With that he bent over the head lamps,
and their radiance fell unexpectedly on Marigny’s
scowling face, since the discomfited adventurer could
no longer pretend to ignore the Englishman’s
menace. Still, he was powerless. Though
quivering with anger and balked desire, he dared not
provoke a scene in Cynthia’s presence, and her
continued silence already warned him that she was bewildered
if not actually suspicious. He forced a laugh.
“Explanations are like swamps,”
he said. “The farther you plunge into them
the deeper you sink. So, good-bye! To please
you, Mrs. Devar, I shall crawl. As for Miss Vanrenen,
I see that she does not care what becomes of me.”
Cynthia weakened a little at that.
Certainly she wondered why her model chauffeur chose
to express his opinions so bluntly, while Marigny’s
unwillingness to take offense was admirable.

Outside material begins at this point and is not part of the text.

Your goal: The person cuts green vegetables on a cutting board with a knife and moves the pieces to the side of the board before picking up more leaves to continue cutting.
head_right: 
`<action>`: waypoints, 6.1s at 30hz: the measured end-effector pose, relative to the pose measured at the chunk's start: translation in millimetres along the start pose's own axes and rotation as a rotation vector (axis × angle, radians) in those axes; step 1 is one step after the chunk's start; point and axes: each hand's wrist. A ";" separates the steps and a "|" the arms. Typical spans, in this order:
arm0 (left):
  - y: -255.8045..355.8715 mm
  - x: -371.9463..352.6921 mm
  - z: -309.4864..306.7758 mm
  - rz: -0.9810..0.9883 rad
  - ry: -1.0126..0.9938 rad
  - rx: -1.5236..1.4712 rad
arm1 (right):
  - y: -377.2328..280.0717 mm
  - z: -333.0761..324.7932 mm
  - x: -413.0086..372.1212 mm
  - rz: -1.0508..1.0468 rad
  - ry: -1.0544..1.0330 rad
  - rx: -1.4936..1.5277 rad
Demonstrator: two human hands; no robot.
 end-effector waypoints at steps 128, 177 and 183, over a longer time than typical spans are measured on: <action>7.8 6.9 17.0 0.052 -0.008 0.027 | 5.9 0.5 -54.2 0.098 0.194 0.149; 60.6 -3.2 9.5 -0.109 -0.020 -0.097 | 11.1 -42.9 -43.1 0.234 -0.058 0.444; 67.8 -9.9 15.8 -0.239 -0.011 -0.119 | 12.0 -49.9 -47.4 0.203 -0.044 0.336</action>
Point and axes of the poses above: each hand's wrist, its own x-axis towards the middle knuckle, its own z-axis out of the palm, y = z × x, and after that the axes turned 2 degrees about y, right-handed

“Is there no better plan?”
she asked quickly, for Medenham had started the engine,
and his hand was on the reversing lever.
“For what?” he demanded.
“For extricating my friend from his difficulty?”
“If he likes to come with us,
he can leave his car here all night, and return for
it to-morrow.”
“Perhaps ”
“Please do not trouble yourself
in the least on my account,” broke in the Count
gayly. “As for abandoning my car, such a
stupid notion would never enter my mind. No,
no! I wait for Smith, but you may rely on my
appearance in Bristol before you have finished dinner.”

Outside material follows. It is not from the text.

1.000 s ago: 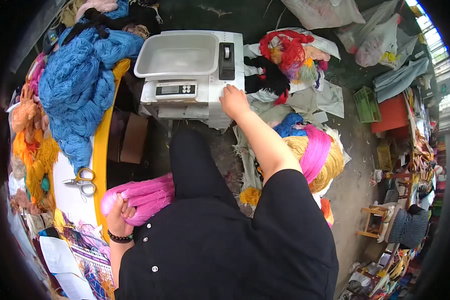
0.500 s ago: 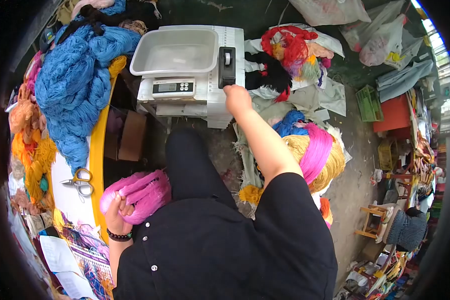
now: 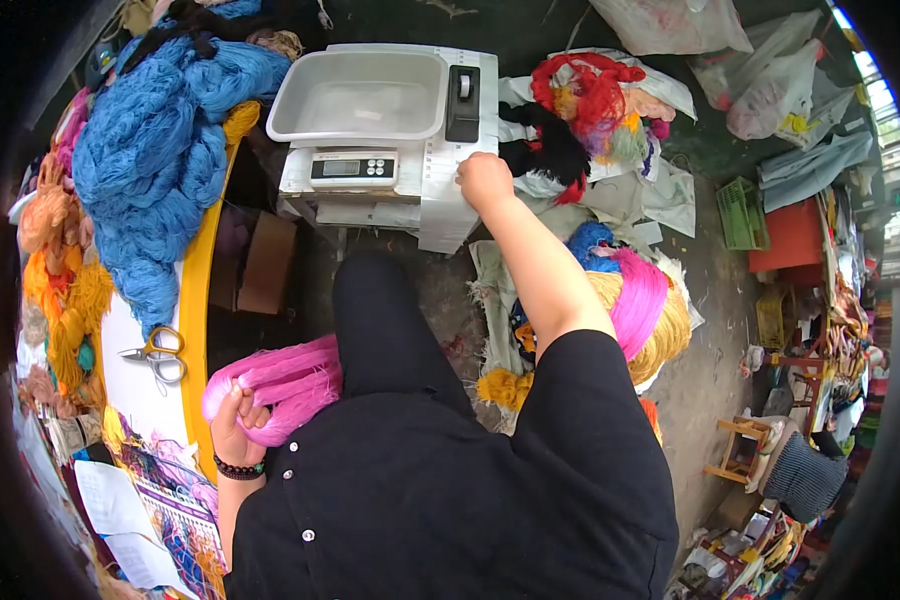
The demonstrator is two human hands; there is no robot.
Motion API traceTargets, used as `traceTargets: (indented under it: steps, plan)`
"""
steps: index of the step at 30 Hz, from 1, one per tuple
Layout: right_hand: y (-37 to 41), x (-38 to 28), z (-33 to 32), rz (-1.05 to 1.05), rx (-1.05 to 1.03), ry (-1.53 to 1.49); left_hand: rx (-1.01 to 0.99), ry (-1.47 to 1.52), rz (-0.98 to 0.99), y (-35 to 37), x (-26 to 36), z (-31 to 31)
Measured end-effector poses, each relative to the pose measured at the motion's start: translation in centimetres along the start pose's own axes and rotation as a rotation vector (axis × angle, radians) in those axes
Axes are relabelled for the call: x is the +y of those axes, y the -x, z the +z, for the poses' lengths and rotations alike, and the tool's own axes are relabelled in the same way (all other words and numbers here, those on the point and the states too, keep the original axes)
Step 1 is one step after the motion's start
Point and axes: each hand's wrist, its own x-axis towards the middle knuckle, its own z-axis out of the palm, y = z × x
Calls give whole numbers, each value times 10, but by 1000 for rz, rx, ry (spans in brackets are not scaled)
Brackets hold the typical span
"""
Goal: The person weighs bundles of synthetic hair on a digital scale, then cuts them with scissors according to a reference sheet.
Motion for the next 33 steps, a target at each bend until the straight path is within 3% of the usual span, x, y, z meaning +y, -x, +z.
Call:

Though it was no simple matter to
back and turn the Mercury in that rough and narrow
road, Medenham accomplished the maneuver with a skill
that the Frenchman appreciated to the full. For
the first time he noted the number when the tail-lamp
revealed it.
“X L 4000,” he commented
to himself. “I must inquire who the owner
is. Devar or Smith will know where to apply for
the information. And I must also ascertain that
fellow’s history. Confound him, and my luck,
too! If the Devar woman has any sense she will
keep Cynthia well out of his way until the other chauffeur
arrives.”
As it happened, the “Devar woman”
was thinking the same thing at the same moment, but,
being nervous, dared not attempt to utter her thoughts
while the car was creeping cautiously over the ruts
and stones. At last, when the highroad was reached,
the pace quickened, and she regained the faculty of
speech.
“We have had a quite eventful
day,” she said with an air of motherly solicitude,
turning to the distrait girl by her side. “I
am sure you are tired. What between an extra
amount of sightseeing and poor Count Edouard’s
unfortunate mistake, we have been in the car nearly
twelve hours.”
“How did Fitzroy discover that
we had taken the wrong road?” asked Cynthia,
rousing herself from a perplexed reverie.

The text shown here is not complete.